What appears from the first line of the data below through the line containing "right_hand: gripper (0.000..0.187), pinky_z", both included, should be copied exactly, and nothing else.
━━━━━━━━
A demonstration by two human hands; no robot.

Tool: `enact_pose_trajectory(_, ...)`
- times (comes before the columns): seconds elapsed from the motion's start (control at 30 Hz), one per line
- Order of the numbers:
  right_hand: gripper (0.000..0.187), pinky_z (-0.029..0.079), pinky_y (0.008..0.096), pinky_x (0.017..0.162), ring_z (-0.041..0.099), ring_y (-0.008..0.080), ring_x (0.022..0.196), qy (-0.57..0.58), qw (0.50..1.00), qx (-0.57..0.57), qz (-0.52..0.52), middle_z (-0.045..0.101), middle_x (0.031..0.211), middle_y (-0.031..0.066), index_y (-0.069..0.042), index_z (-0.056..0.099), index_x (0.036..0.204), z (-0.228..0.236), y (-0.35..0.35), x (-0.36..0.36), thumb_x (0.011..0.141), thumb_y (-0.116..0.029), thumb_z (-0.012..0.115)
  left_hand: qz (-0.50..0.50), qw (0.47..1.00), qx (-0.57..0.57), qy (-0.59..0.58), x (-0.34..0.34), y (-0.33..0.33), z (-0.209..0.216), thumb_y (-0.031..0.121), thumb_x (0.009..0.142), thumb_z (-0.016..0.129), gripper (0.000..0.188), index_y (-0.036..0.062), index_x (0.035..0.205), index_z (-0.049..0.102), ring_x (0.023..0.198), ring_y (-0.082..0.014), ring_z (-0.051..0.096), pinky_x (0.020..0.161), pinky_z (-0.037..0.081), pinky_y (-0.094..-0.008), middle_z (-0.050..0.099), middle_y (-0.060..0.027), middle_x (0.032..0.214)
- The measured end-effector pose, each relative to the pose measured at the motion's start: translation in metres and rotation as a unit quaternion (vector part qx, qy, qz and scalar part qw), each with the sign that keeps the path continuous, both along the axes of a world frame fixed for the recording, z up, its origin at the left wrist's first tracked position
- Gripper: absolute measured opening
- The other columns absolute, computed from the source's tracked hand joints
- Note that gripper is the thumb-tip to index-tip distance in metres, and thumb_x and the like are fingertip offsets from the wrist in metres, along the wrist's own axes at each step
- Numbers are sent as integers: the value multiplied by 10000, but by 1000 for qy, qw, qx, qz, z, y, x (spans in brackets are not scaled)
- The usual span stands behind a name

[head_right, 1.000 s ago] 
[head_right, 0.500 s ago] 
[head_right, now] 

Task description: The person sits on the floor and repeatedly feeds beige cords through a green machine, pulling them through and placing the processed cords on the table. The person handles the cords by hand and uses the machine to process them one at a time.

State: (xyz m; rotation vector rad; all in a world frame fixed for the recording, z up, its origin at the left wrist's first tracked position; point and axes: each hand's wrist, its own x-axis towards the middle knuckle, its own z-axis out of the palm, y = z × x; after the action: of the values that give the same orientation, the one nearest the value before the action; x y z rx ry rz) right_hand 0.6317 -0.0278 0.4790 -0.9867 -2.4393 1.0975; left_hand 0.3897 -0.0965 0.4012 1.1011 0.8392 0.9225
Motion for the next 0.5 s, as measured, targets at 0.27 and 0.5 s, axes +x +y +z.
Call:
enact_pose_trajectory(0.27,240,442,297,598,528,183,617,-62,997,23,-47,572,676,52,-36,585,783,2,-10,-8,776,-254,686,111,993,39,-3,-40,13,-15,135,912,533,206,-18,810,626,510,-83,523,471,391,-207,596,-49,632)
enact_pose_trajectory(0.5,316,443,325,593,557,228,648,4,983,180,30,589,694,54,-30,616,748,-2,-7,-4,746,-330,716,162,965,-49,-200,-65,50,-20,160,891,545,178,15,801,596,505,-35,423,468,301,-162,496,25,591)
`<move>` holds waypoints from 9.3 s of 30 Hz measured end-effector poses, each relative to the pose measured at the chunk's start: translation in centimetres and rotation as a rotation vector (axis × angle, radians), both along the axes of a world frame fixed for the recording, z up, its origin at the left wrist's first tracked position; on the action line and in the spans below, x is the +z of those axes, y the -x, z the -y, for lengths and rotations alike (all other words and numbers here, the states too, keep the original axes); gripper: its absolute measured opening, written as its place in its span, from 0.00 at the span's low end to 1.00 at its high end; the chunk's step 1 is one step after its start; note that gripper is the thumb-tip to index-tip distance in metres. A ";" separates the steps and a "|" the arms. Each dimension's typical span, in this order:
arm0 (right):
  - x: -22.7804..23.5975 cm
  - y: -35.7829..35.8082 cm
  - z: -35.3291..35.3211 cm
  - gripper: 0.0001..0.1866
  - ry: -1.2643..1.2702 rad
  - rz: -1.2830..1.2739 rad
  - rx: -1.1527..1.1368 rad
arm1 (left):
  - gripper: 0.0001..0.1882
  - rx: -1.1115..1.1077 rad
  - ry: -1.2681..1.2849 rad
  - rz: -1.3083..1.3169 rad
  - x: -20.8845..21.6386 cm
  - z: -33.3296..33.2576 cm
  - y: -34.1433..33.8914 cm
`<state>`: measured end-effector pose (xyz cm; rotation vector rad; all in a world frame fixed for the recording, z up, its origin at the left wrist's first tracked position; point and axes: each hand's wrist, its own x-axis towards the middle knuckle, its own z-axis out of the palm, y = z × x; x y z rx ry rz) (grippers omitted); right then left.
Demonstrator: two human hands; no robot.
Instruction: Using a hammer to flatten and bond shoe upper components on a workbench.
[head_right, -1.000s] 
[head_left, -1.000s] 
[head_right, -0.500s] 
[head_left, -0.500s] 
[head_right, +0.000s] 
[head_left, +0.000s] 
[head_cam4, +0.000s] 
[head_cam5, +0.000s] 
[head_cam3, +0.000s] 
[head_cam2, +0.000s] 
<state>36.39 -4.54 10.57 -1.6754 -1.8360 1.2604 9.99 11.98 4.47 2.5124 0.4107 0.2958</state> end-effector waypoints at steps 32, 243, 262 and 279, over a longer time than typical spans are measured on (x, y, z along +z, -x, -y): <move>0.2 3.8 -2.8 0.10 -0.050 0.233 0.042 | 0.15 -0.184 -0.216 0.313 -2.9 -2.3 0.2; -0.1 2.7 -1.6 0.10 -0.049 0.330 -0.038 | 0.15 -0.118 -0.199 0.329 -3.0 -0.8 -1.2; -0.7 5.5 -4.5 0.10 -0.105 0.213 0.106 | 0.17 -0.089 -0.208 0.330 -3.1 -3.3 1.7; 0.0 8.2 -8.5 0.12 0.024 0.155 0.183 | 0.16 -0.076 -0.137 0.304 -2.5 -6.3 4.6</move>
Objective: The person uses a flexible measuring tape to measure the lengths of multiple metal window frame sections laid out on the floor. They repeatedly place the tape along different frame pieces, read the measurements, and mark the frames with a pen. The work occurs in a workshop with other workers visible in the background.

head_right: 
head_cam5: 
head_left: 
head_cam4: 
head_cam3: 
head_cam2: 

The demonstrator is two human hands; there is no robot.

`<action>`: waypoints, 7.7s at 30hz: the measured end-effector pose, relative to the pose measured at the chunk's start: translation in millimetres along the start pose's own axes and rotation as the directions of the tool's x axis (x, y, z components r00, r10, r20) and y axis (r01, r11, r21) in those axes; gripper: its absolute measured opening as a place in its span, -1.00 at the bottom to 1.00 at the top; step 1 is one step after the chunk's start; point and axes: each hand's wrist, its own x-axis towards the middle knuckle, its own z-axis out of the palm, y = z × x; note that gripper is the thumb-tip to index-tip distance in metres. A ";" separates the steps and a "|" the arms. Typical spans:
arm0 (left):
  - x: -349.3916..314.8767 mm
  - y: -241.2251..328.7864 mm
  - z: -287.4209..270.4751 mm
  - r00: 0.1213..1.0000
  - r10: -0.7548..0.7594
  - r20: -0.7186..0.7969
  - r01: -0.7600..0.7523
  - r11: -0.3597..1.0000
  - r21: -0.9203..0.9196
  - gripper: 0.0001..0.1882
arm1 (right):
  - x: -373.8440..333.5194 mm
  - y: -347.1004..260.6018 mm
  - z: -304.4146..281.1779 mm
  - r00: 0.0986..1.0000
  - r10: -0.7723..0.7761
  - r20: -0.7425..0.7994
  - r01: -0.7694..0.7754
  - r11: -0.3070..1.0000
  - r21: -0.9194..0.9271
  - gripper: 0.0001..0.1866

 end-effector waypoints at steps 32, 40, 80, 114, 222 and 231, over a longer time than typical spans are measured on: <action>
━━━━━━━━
### The answer
A demonstration by two human hands; no robot.

Tool: `enact_pose_trajectory(_, ...)`
- times (comes before the columns): seconds elapsed from the motion's start (control at 30 Hz), one per line
- Order of the numbers:
  right_hand: gripper (0.000..0.187), pinky_z (-0.029..0.079), pinky_y (0.008..0.096), pinky_x (0.017..0.162), ring_z (-0.041..0.099), ring_y (-0.008..0.080), ring_x (0.022..0.196), qy (-0.57..0.58), qw (0.50..1.00), qx (-0.57..0.57), qz (-0.52..0.52), middle_z (-0.045..0.101), middle_x (0.031..0.211), middle_y (-0.031..0.066), index_y (-0.069..0.042), index_z (-0.056..0.099), index_x (0.036..0.204), z (-0.228..0.236), y (-0.35..0.35), x (-0.36..0.36), thumb_x (0.011..0.141), thumb_y (-0.116..0.029), thumb_z (-0.012..0.115)

The exercise is now finished.